Required action ::
Return every line from the records below in which the word "water" is found.

[Extracted records Boundary: Start]

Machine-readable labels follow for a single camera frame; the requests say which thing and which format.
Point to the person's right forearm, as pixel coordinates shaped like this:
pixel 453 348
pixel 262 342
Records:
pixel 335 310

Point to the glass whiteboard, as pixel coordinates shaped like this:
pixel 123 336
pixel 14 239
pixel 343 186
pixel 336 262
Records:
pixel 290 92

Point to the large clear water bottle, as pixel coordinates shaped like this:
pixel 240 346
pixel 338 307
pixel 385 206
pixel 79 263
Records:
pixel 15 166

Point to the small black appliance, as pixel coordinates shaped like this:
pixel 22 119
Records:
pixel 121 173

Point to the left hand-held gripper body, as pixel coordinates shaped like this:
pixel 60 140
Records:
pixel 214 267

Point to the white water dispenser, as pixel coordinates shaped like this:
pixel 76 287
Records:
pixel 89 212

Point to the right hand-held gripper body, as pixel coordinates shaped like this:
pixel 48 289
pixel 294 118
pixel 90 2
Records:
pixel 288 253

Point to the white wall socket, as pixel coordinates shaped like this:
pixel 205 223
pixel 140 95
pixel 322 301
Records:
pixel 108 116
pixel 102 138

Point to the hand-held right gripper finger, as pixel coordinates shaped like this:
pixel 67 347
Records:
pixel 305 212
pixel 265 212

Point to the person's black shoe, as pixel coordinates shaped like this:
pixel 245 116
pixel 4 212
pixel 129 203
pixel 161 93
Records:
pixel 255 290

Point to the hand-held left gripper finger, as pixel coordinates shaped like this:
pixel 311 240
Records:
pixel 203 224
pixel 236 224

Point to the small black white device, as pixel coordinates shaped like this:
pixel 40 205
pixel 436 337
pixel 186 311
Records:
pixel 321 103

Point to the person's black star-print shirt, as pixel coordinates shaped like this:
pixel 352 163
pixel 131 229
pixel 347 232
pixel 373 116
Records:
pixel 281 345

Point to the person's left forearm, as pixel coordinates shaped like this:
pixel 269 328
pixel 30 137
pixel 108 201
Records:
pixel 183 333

[Extracted records Boundary: End]

Answer to this problem ::
Point to the large clear water bottle, as pixel coordinates shaped like this:
Point to the white water dispenser, as pixel coordinates shaped like this:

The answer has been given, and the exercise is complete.